[TASK PROMPT] Could you write out, exactly, every line from the top of the data through the line holding "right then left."? Omit the pictures.

[DATA BELOW]
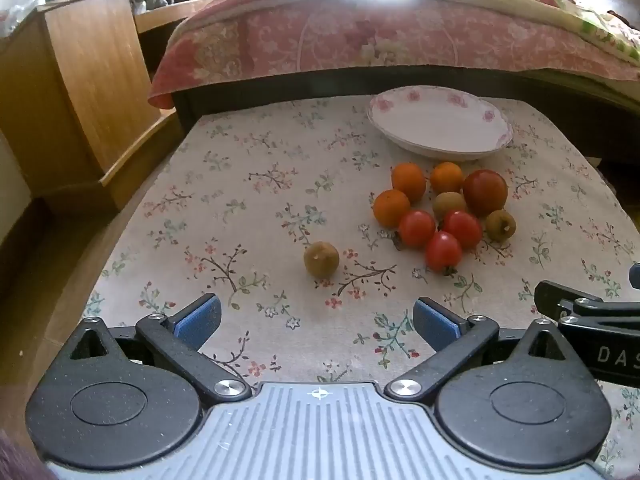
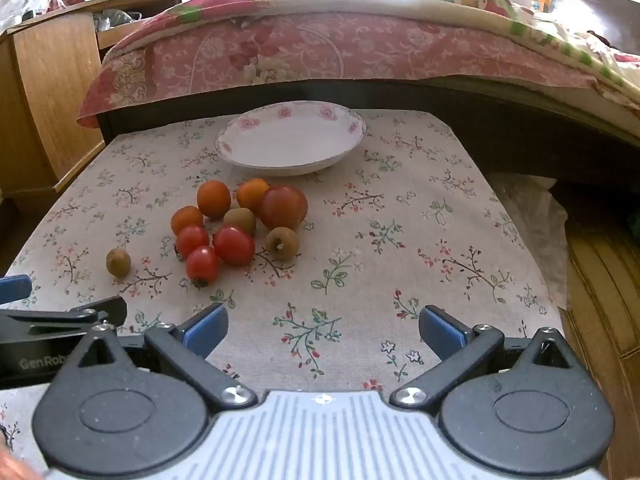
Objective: Organize fruits
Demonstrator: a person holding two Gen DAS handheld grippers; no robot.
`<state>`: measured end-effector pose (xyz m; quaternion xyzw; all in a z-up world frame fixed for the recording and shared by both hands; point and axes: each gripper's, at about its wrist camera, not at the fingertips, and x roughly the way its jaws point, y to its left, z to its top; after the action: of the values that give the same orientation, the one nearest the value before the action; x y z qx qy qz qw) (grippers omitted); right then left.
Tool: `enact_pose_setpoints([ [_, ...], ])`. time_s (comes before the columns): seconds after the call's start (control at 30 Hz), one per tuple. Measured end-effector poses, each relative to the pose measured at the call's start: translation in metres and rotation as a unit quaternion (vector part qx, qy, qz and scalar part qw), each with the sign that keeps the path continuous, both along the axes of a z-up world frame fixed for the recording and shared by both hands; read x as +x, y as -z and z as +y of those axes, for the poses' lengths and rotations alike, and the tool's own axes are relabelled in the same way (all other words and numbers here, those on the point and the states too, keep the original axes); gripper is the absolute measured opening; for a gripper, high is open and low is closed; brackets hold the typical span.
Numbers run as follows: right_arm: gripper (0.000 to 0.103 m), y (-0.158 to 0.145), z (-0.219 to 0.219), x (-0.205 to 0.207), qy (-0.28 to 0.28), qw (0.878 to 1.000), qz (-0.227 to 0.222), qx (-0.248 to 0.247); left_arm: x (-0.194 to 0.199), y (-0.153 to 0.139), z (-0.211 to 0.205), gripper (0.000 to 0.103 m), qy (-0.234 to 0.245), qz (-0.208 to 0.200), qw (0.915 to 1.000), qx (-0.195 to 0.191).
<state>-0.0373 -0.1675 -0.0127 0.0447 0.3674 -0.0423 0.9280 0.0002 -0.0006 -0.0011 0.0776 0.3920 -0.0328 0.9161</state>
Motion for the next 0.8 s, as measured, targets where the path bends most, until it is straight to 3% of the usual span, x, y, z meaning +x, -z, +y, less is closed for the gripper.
enact_pose_setpoints([
  [0.8,0.103,0.0043,0.0004,0.002,-0.001,1.0,0.004,-0.001,0.0017,0.0067,0.0007,0.103,-0.003,0.011,0.9999,-0.005],
])
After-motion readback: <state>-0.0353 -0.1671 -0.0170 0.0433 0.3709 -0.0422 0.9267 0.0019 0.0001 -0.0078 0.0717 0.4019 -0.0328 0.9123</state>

[SOLUTION FOR THIS EXERCISE]
Objective: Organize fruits
Demonstrator: a person holding two Gen DAS handheld grippers; no robot.
`<state>`: measured end-effector pose (xyz m; quaternion xyzw; all in a z-up world frame fixed for the recording and shared by both hands; point and axes: each gripper's, at about its wrist camera, not at the fingertips, and x roughly the way its jaws point, y to its left, z to its top; after the action: of the values that give the same orientation, the one nearest the value before the action; x y z qx qy qz qw) (grippers omitted); right then left.

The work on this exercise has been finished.